MC: Why is it important that we reduce the reliance on animals for preclinical testing of pharmaceutical compounds? Can you also discuss the stance of regulatory bodies on the use of animal preclinical testing?

RS: Animals feel pain. That alone should suffice as a reason to reduce their use! Additionally, animals do not adequately recapitulate all aspects of the human body, and this “mismatch” often results in drug failures during clinical trials. This factor contributes to the notoriously slow pace of drug development, with important repercussions on public health – and therefore on our personal well-being.

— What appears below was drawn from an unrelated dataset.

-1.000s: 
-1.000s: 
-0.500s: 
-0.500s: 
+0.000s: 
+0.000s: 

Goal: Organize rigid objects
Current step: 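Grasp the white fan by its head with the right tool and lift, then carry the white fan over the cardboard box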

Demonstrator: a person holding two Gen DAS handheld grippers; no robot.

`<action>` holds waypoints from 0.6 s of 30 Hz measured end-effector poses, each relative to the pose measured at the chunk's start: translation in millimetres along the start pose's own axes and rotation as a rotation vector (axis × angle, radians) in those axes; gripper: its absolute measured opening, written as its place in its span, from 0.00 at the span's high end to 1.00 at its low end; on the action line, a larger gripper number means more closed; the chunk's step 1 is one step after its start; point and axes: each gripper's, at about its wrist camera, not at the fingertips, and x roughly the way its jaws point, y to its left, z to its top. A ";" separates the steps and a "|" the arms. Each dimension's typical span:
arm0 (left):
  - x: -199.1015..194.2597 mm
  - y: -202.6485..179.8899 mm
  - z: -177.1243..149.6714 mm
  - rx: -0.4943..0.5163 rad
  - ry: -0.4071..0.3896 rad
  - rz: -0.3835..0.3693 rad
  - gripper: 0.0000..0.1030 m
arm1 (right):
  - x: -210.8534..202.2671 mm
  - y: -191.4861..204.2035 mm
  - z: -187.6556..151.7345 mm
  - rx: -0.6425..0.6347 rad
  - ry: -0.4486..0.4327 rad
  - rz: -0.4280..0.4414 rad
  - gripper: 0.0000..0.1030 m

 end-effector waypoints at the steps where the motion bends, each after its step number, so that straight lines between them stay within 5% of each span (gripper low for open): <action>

Regulatory agencies are moving in the right direction by opening up to the use of advanced in vitro models as a way to reduce the use of animal models, so there is a silver lining.

MC: Can you explain the importance of obtaining in vivo relevancy of data from in vitro toxicity and efficacy studies for drug development pipelines?

RS: This is crucial if we want to speed up drug discovery and reduce the use of animals. Having in vivo-relevant models allows us to detect any unexpected toxicity and side effects early on in the drug development process, avoiding potentially fruitless, lengthy and costly animal testing and clinical trials. When it comes to efficacy studies, complex in vitro models can potentially provide a better estimation of the efficacy of a novel treatment when the animal model of a particular disease lacks human relevance.

MC: What are the greatest challenges that you face as a start-up in the drug discovery space, and what could help/is helping you to overcome these challenges?

RS: The biggest challenge is always the resistance to reducing the use of animal models in favor of in vitro models. However, a cultural shift is already taking place, thanks to the efforts of scientists communicating to the public the advancements and benefits of high-complexity in vitro models.

Raffaello Sbordoni was speaking to Molly Campbell, Senior Science Writer for Technology Networks.

About the interviewee

Raffaello Sbordoni earned his PhD in tissue engineering from University College London, specializing in organ-on-a-chip models of human airways. At Revivocell, as a research and development scientist, he leverages his interdisciplinary expertise in engineering and biology to design complex in vitro models, focusing on the central nervous system.